▶ [Your instructions]:
Lines with "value": please show every one of them from the listing below.
++++++++++++++++++++
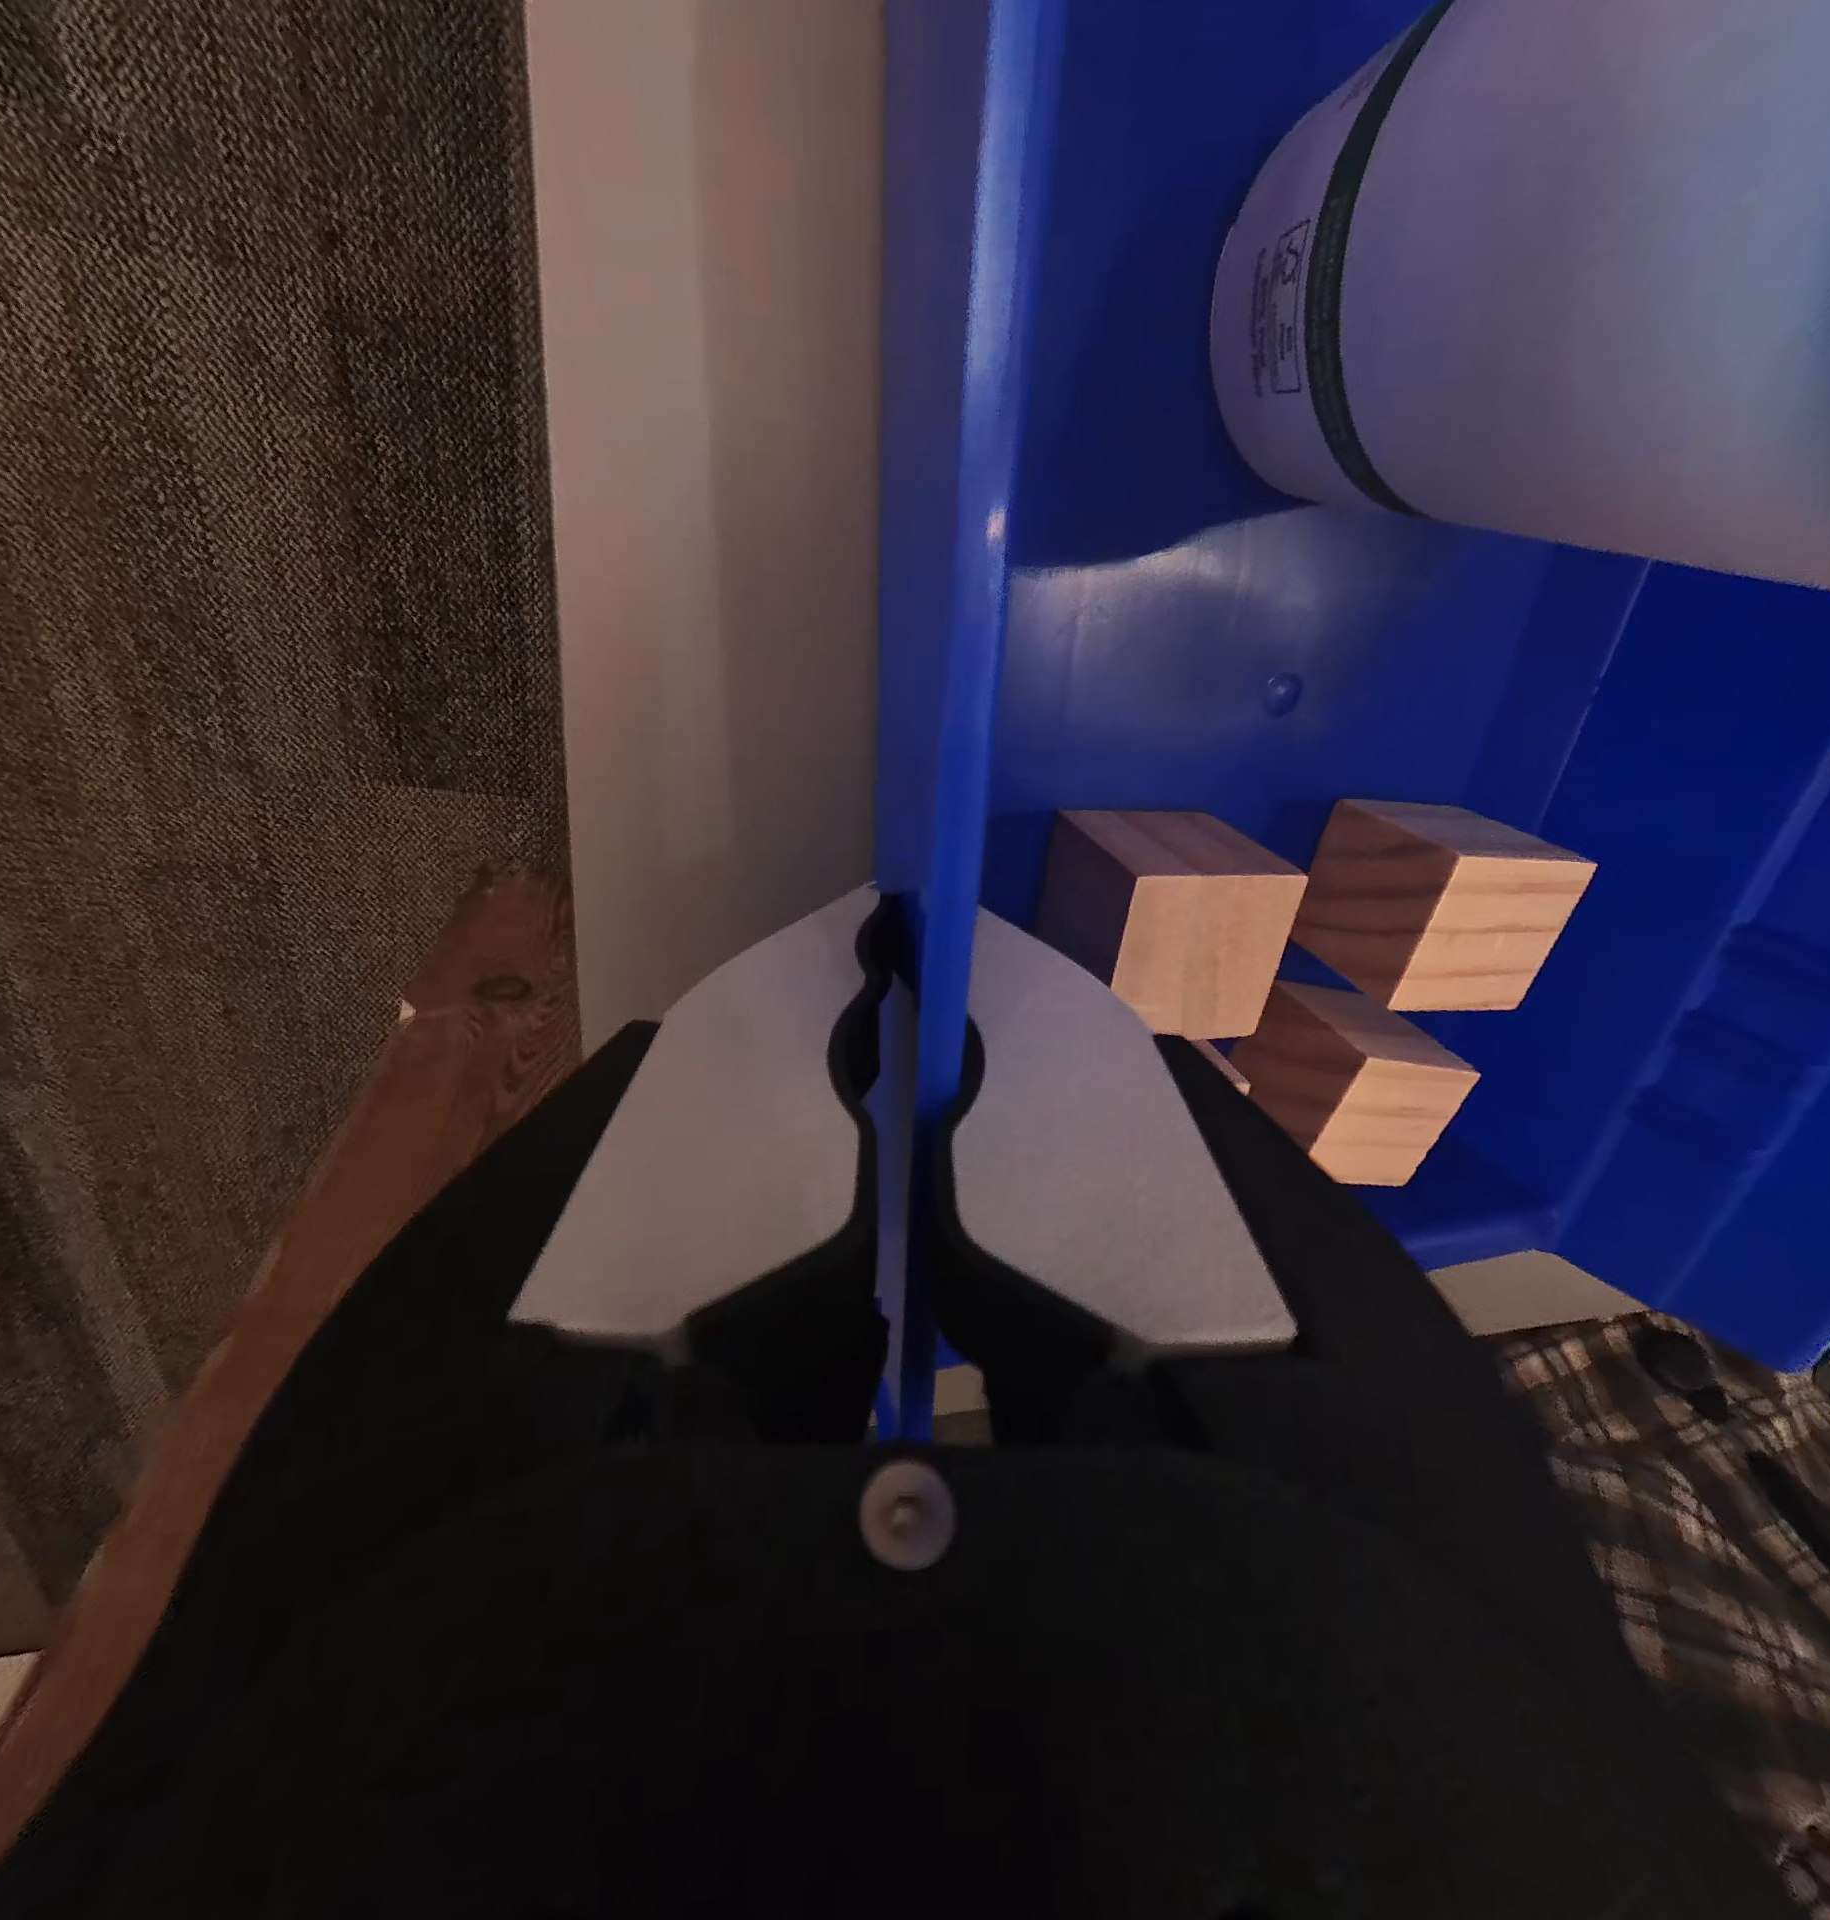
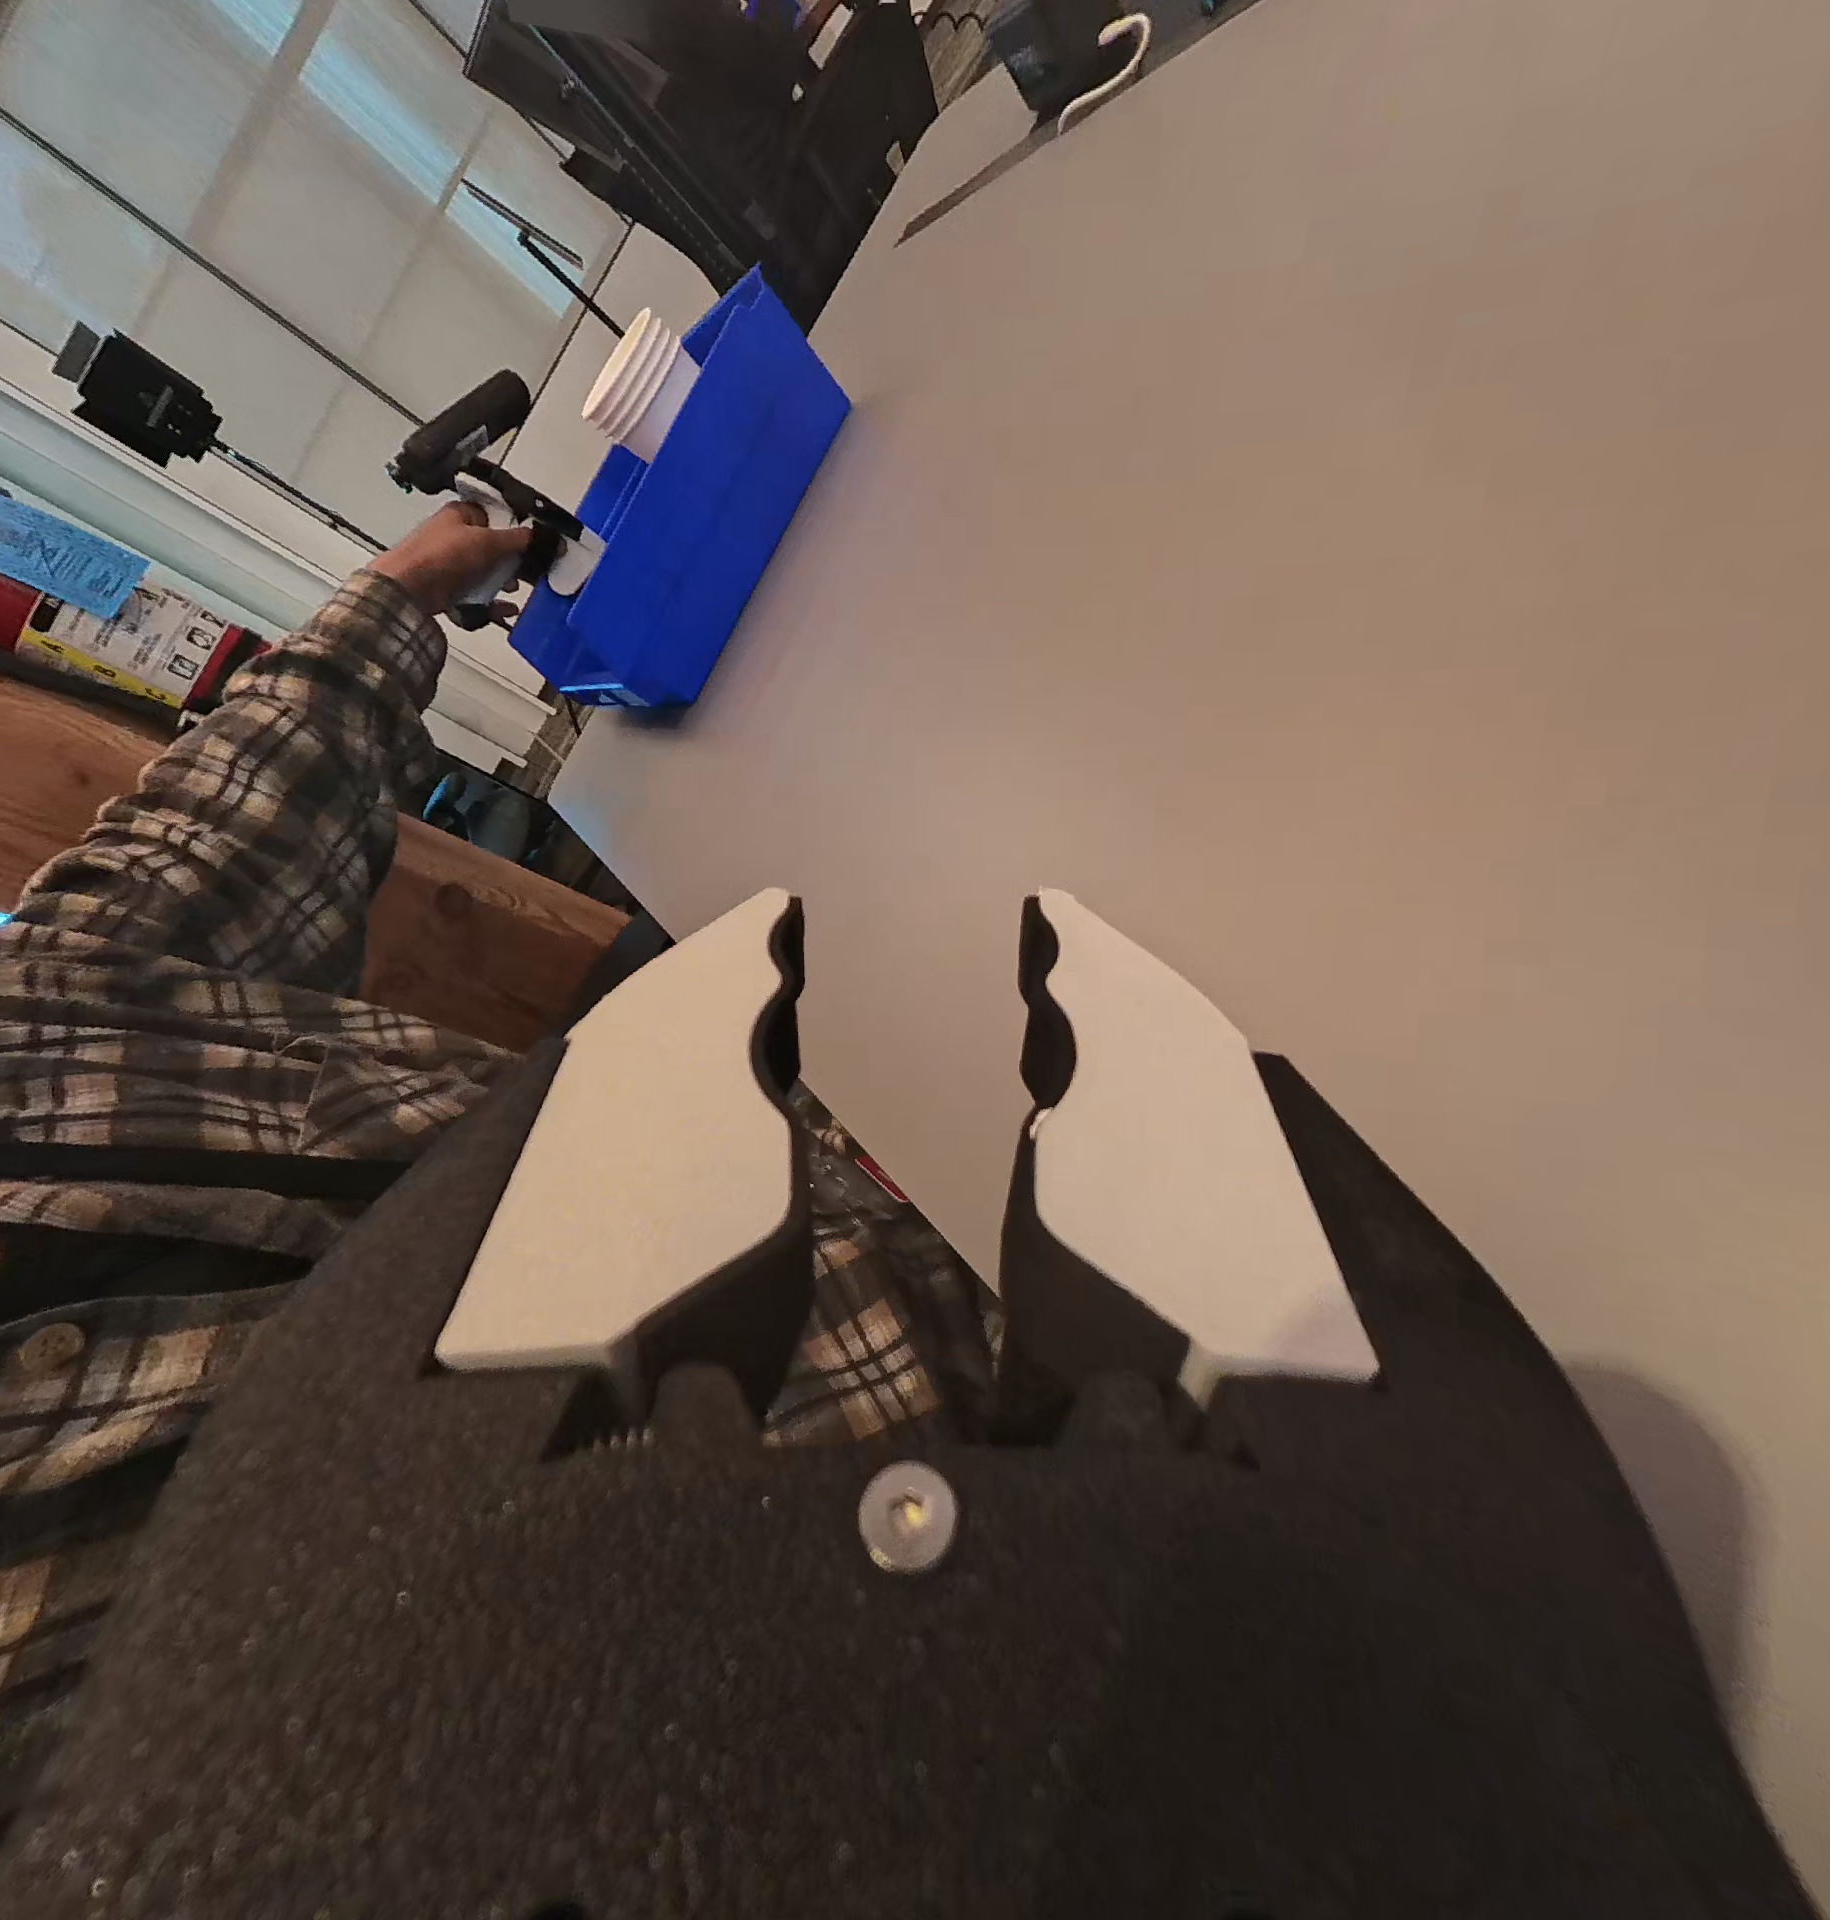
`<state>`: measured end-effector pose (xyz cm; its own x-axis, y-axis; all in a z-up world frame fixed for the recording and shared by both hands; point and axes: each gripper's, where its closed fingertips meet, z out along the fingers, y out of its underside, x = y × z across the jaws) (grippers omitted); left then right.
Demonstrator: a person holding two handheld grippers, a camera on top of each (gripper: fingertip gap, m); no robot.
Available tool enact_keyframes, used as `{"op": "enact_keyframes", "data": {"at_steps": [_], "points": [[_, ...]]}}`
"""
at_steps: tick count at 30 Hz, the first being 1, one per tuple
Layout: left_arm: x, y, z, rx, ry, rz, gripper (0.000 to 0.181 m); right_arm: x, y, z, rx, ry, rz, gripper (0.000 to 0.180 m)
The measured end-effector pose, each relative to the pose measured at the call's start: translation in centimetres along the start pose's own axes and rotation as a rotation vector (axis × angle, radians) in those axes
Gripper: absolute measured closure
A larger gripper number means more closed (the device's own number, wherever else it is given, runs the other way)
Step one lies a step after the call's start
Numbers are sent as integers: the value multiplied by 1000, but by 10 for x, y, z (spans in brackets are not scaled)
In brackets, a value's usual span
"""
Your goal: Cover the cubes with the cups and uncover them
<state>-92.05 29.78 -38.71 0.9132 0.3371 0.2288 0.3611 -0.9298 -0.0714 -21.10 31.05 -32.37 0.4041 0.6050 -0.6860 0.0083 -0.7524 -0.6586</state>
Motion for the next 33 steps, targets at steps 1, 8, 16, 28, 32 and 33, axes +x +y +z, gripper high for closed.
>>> {"op": "enact_keyframes", "data": {"at_steps": [1, 8, 16, 28, 32, 33], "points": [[-2, -1, 0, -4, 0, 10, 178, -2, 1, 2, -5, 1, 1, 140], [-3, 0, -1, -34, 1, 142, 176, -11, 0, 10, -16, 5, -2, 140], [-5, 3, -1, -56, 2, 259, 175, -19, 4, 14, -30, 11, -10, 140], [28, -25, -98, 460, 68, 448, 140, -37, -3, 11, -17, -15, -93, 135], [97, 6, -116, 560, 28, 850, 128, -41, -4, 9, 5, -64, -152, 131], [110, 18, -102, 498, 3, 940, 128, -44, -5, 8, 14, -89, -165, 130]]}}
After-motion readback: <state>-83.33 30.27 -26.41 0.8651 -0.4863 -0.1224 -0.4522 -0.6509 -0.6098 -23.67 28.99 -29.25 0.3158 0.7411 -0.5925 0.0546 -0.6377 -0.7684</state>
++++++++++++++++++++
▶ [Exercise response]:
Numbers are sent as integers: the value multiplied by 1000, but by 10 for x, y, z (spans in brackets are not scaled)
In brackets, a value's usual span

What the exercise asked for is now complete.